We would also like to thank,

Denver, our spokesman/MC. Awesome job buddy!!!
All of our volunteers
Our judges
The Champlain Valley Expo. staff and the Golf carts
Chris Achilles for all of your extra help
Phil for wearing the Pink Cowboy hat, your extra help
and everyone else who helped us out!!!

THANK YOU SO MUCH FOR SUCH A GREAT TIME! 

See ya next year!!!


----------



## KRE8IVAIR (May 12, 2008)

*Shout out!*

SHOUT OUT to DENVER for all the SHOUT OUTS! 
I know your a bit tired but you did a great job.. what a perfect man to handle the mic!

see you soon...



--sidenote--
plastic clip for that corrado?


----------



## vwluger22 (Jan 25, 2005)

No thank you!


----------



## apollosfury (Oct 14, 2005)

big thanks to all who helped organize and run this event. definitely one of my favorite shows.


----------



## Jeepr21 (Jul 28, 2004)

You're welcome! I'll wear that pink hat next year too if I don't have a better one lined up!

Also I wanted to personally thank the guy in the Vanagon (Mike?) for donating the box filled with the awesome t-shirts/hats/pins/patches/etc... Denver and I had a blast tossing out random questions.
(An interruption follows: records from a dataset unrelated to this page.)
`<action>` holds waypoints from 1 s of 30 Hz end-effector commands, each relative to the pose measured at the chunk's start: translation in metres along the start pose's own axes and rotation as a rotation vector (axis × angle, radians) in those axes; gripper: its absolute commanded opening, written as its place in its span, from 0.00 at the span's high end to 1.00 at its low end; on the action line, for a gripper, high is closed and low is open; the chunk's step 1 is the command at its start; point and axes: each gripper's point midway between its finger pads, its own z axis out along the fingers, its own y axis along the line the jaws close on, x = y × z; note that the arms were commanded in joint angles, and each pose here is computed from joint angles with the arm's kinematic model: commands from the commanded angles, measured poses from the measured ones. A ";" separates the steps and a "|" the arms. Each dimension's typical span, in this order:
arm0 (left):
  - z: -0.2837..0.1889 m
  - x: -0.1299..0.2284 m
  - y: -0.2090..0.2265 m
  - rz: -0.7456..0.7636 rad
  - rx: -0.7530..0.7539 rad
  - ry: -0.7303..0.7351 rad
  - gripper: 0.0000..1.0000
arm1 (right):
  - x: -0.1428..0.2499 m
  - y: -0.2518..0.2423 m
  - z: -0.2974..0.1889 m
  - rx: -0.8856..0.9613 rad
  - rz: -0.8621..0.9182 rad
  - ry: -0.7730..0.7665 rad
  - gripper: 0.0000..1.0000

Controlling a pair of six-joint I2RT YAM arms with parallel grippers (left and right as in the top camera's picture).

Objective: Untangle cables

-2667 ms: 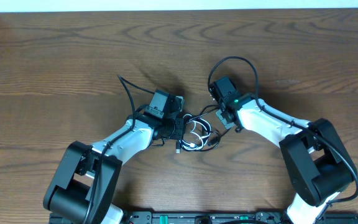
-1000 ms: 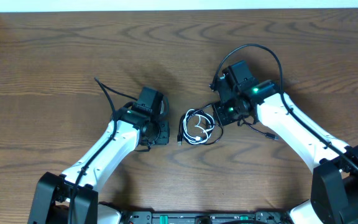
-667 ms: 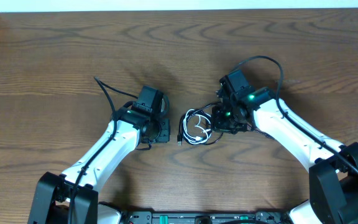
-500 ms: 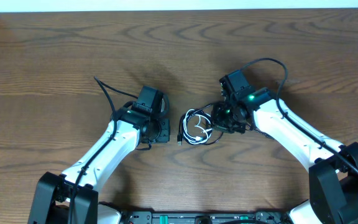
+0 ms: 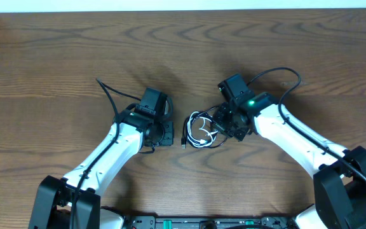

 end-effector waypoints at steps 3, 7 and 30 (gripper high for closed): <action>0.000 -0.003 0.003 -0.015 -0.014 -0.002 0.67 | -0.002 -0.007 0.006 0.049 0.086 -0.088 0.88; 0.000 -0.001 0.003 -0.016 -0.016 0.003 0.67 | -0.002 -0.015 0.010 0.077 0.139 -0.123 0.85; 0.001 0.000 0.004 -0.016 -0.019 0.007 0.67 | 0.003 -0.016 0.034 -0.004 0.194 -0.126 0.83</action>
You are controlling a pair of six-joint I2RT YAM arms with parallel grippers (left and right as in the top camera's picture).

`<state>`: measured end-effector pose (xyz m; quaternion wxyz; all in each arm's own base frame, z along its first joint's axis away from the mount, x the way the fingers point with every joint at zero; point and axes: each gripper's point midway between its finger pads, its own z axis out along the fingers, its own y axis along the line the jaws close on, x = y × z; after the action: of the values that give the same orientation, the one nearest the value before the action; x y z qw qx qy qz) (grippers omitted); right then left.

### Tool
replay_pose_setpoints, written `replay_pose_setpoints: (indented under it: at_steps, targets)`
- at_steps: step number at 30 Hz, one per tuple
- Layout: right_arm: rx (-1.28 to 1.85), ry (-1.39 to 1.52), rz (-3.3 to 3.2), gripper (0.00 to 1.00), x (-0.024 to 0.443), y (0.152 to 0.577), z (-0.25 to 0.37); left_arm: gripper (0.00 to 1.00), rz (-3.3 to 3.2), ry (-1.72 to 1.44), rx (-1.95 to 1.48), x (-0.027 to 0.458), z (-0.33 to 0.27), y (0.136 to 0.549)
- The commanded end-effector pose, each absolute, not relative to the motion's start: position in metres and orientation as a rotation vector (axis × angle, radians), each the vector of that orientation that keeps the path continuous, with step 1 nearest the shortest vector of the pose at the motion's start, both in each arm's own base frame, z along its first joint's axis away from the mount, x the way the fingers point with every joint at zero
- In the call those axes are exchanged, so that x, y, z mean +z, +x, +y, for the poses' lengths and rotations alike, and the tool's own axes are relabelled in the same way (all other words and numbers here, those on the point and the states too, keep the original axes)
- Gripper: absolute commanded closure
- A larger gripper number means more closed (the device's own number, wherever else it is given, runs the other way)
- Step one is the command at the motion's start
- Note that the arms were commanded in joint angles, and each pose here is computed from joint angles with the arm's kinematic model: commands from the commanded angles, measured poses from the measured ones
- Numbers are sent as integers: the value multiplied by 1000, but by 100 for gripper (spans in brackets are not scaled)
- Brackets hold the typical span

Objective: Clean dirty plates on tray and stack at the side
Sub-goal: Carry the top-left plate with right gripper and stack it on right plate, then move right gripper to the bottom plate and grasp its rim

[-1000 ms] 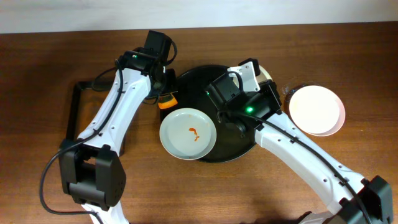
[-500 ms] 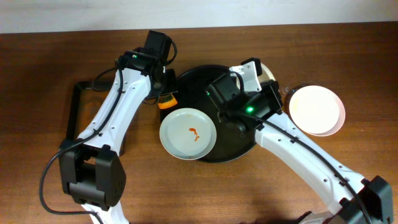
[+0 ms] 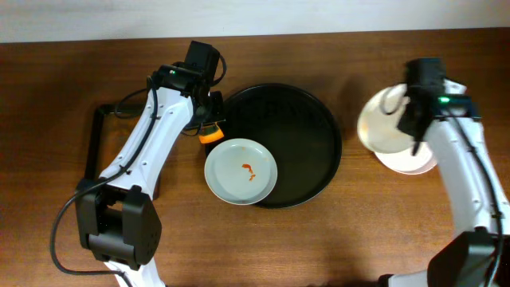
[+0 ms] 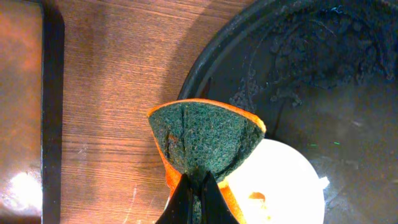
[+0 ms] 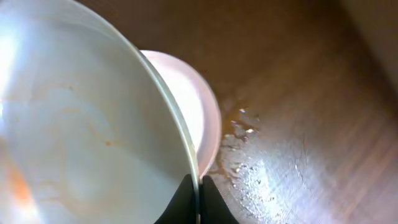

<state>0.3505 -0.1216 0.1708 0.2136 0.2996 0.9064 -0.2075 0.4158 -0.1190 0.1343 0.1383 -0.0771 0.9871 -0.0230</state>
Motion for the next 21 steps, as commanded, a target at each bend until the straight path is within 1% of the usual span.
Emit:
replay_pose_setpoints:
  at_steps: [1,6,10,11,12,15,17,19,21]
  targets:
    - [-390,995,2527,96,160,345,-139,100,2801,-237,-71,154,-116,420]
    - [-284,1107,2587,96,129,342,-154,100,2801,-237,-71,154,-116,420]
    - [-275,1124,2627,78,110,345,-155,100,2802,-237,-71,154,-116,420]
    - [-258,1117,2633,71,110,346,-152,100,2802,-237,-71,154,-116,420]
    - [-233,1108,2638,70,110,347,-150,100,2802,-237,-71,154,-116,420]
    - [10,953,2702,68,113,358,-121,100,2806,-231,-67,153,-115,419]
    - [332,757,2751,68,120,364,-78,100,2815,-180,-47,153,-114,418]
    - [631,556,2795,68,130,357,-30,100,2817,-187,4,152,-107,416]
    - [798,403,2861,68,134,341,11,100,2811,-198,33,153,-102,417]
YOU ARE THE MAN! and we hope you come next year as well!


----------



## VolksAddict (Aug 9, 2004)

:thumbup::thumbup:


----------



## jetta03235 (Oct 13, 2012)

*k03 - k04*

can you use a k03 center cartridge on a ko4 turbo?


----------



## vwluger22 (Jan 25, 2005)

jetta03235 said:


> can you use a k03 center cartridge on a ko4 turbo?


:sly::screwy:


----------